## Task item:
Search the records for lines that contain the word "Find". Copy them all.
START Extracted data
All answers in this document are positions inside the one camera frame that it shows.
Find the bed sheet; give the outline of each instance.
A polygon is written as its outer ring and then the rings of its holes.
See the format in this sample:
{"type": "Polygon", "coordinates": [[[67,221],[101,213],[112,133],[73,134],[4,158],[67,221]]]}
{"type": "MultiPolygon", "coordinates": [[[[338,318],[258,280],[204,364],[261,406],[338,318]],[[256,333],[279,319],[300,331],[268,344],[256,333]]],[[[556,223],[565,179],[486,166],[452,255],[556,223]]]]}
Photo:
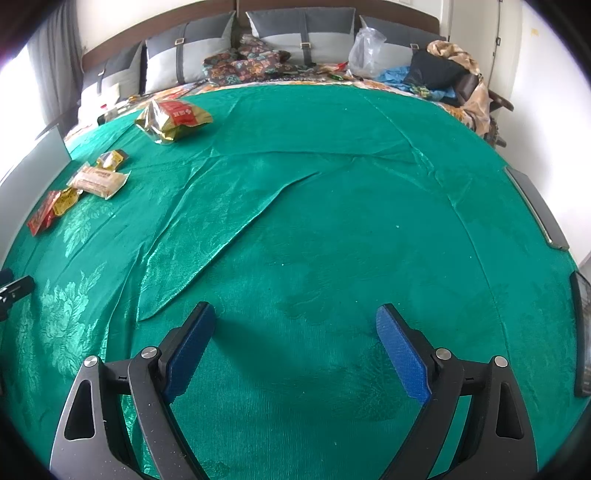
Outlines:
{"type": "MultiPolygon", "coordinates": [[[[85,195],[38,238],[23,229],[10,252],[37,289],[6,322],[2,403],[40,458],[87,355],[129,358],[206,300],[217,329],[172,409],[212,479],[379,478],[420,408],[375,331],[387,302],[459,358],[508,358],[548,461],[586,405],[573,395],[575,265],[545,243],[501,157],[389,92],[187,99],[214,123],[178,143],[152,143],[135,114],[76,139],[54,186],[113,148],[130,155],[127,184],[85,195]]],[[[433,473],[453,456],[462,400],[433,473]]],[[[154,474],[128,397],[124,409],[154,474]]]]}

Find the window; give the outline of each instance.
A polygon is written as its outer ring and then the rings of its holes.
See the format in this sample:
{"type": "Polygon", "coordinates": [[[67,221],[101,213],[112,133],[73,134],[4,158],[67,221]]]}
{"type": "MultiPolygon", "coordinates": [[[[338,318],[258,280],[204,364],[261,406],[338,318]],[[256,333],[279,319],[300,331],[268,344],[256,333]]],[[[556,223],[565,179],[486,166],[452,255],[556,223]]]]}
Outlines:
{"type": "Polygon", "coordinates": [[[45,128],[35,73],[27,48],[0,72],[0,180],[35,144],[45,128]]]}

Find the gray curtain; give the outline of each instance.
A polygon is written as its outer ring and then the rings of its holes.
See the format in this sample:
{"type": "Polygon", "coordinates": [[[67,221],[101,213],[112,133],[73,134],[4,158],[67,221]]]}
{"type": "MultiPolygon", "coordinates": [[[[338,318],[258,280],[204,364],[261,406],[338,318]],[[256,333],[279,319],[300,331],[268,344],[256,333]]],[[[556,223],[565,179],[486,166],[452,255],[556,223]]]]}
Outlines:
{"type": "Polygon", "coordinates": [[[48,128],[58,126],[61,136],[78,123],[82,91],[82,48],[76,0],[64,0],[43,22],[27,44],[48,128]]]}

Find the bed frame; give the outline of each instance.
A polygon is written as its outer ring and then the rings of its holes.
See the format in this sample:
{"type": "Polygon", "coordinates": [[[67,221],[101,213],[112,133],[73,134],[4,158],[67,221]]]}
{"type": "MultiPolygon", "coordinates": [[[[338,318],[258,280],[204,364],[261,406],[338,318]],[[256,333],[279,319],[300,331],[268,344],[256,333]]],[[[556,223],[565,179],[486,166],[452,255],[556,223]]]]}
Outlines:
{"type": "Polygon", "coordinates": [[[123,48],[130,47],[184,22],[235,10],[238,13],[238,23],[244,31],[250,29],[246,16],[247,11],[295,7],[355,7],[356,30],[361,26],[359,16],[367,15],[420,28],[431,33],[439,33],[437,18],[389,0],[202,0],[169,10],[123,30],[88,51],[82,57],[82,70],[88,71],[123,48]]]}

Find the food wrapper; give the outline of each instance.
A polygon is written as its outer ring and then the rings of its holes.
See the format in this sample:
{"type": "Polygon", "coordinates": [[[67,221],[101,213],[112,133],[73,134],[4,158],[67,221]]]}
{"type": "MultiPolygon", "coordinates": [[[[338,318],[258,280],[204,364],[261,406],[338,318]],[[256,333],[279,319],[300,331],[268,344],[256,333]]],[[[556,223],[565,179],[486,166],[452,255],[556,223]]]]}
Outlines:
{"type": "Polygon", "coordinates": [[[68,182],[68,186],[109,200],[125,185],[129,174],[91,167],[85,163],[68,182]]]}
{"type": "Polygon", "coordinates": [[[56,204],[60,195],[61,191],[59,190],[47,192],[42,204],[27,222],[27,226],[33,236],[36,236],[36,234],[49,228],[51,225],[53,219],[56,217],[53,213],[53,206],[56,204]]]}
{"type": "Polygon", "coordinates": [[[62,190],[60,193],[61,195],[53,205],[53,213],[56,217],[63,216],[64,213],[66,213],[78,202],[78,199],[82,194],[82,190],[76,190],[72,187],[68,187],[62,190]]]}
{"type": "Polygon", "coordinates": [[[96,159],[96,166],[105,170],[115,171],[128,158],[129,155],[118,148],[117,150],[103,153],[96,159]]]}
{"type": "Polygon", "coordinates": [[[182,100],[152,100],[135,124],[156,143],[168,144],[213,122],[210,113],[182,100]]]}
END Extracted data
## Exercise output:
Find the bed sheet; give the outline of each instance.
Find the window; give the outline of each instance.
Find the gray curtain; give the outline of each instance.
Find the bed frame; give the outline of each instance.
Find the food wrapper; give the outline of each instance.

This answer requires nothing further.